## Task goal
Instruction for the data below: set down exactly the lines from the line with "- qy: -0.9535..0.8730" to the line with "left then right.", inclusive, and no others.

## Provided material

##############################

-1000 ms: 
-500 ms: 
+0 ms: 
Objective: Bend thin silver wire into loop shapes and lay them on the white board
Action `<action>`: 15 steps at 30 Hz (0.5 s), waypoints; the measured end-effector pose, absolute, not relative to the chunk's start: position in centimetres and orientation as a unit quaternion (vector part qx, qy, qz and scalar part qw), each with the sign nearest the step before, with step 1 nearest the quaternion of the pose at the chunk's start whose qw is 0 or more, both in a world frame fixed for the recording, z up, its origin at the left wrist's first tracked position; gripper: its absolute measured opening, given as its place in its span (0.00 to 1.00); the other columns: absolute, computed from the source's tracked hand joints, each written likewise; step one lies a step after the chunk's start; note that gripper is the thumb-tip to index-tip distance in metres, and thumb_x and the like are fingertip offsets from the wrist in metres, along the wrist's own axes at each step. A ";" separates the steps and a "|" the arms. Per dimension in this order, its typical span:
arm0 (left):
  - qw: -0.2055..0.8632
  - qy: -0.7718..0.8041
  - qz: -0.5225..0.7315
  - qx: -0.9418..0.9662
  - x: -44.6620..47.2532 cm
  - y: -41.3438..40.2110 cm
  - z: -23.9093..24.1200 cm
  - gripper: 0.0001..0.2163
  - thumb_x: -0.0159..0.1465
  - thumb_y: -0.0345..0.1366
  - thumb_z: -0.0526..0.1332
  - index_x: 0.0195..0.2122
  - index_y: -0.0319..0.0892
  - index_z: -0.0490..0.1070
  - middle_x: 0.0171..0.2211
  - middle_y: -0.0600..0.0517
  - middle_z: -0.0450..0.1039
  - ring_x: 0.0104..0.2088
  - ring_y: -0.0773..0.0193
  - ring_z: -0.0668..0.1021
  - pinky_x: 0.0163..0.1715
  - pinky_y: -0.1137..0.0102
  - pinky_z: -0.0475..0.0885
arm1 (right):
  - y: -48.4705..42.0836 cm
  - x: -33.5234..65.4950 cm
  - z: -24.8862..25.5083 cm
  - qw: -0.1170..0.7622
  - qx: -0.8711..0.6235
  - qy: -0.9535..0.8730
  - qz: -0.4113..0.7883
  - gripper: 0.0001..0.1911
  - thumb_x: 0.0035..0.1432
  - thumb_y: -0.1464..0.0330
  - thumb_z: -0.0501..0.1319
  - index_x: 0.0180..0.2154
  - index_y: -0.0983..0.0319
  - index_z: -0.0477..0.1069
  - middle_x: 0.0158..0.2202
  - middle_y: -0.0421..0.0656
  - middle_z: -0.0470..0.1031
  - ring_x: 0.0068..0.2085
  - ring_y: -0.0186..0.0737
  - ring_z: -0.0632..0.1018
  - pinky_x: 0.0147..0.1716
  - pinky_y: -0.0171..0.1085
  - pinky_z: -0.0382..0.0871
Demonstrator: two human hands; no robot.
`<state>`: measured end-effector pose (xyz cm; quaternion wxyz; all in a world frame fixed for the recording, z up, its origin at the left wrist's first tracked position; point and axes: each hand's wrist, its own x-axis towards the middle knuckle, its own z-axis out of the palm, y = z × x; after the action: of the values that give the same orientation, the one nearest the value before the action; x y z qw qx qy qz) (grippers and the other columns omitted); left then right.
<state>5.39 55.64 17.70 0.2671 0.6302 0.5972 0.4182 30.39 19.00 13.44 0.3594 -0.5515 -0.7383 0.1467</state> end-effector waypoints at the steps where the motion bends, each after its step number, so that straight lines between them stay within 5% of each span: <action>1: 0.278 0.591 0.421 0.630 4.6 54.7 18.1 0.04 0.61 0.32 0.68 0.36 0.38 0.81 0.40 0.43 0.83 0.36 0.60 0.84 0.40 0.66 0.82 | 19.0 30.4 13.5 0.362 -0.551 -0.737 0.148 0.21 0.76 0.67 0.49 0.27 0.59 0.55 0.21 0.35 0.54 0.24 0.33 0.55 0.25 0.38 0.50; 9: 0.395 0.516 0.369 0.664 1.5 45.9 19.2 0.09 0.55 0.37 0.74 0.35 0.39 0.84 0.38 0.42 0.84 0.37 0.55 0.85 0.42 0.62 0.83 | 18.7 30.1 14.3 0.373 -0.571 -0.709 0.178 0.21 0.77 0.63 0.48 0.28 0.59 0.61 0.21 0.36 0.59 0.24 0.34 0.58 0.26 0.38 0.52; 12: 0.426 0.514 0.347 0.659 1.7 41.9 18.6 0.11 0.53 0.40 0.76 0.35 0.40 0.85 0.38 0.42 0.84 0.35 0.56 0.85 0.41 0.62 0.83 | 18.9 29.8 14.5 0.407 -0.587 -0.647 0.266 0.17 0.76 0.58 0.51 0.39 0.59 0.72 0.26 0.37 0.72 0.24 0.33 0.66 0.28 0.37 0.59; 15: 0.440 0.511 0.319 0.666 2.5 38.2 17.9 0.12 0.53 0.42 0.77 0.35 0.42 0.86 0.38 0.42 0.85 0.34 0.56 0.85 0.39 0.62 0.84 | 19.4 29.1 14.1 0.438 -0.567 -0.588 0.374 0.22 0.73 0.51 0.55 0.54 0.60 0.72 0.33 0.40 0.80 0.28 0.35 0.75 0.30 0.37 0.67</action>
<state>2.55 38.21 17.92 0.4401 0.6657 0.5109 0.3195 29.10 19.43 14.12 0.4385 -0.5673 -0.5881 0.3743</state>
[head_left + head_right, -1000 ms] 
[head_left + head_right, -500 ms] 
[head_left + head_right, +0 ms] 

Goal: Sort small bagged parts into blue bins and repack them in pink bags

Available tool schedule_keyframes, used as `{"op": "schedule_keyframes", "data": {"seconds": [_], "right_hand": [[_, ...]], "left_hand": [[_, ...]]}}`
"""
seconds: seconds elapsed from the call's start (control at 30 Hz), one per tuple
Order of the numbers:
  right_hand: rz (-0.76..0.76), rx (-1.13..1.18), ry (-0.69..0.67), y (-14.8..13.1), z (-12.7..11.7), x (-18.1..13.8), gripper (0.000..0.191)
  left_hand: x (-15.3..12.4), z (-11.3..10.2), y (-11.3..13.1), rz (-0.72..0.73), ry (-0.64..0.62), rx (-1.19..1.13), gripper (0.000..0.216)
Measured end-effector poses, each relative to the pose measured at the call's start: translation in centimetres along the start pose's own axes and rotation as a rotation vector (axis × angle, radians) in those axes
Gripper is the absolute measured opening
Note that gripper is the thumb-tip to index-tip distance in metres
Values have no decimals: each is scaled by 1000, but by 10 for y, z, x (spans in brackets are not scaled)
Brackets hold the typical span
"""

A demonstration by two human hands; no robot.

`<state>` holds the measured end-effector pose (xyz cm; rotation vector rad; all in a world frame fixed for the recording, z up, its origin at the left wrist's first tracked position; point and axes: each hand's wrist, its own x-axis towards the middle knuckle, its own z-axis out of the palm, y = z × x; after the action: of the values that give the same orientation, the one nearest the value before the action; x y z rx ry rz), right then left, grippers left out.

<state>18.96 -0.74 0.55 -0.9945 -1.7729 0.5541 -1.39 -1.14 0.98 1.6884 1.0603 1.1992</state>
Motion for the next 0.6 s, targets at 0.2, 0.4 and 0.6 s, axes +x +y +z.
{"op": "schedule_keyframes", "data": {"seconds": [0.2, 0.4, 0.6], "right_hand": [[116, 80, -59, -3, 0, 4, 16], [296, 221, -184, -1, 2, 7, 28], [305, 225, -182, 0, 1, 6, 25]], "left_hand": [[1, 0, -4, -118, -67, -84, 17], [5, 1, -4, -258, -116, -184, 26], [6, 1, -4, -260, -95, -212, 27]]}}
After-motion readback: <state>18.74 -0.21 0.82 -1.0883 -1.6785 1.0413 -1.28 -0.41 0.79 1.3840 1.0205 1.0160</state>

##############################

## Exercise result
  - qy: -0.9535..0.8730
  - qz: -0.4113..0.7883
  - gripper: 0.0001..0.1911
  - thumb_x: 0.0035..0.1432
  - thumb_y: -0.1464..0.0330
  - thumb_z: -0.0501..0.1319
  - index_x: 0.0180..0.2154
  - index_y: -0.0983..0.0319
  - index_z: -0.0477..0.1069
  - middle_x: 0.0158..0.2202
  - middle_y: -0.0421..0.0656
  - middle_z: -0.0470..0.1031
  - ring_x: 0.0068..0.2085
  - ring_y: -0.0186..0.0737
  - ring_z: -0.0632..0.1018
  - pinky_x: 0.0147..0.1716
  - pinky_y: -0.0171..0.1085
  - pinky_z: -0.0382..0.0871
Demonstrator: two human hands; no robot.
`<state>`: measured end-effector pose (xyz cm; quaternion wxyz; all in a world frame fixed for the recording, z up, its origin at the left wrist's first tracked position; point and axes: each hand's wrist, its own x-axis towards the middle knuckle, its own z-axis out of the palm, y = z × x; after the action: of the values that give the same orientation, the one nearest the value before the action; x y z qw qx qy qz) (grippers and the other columns omitted); left then right.

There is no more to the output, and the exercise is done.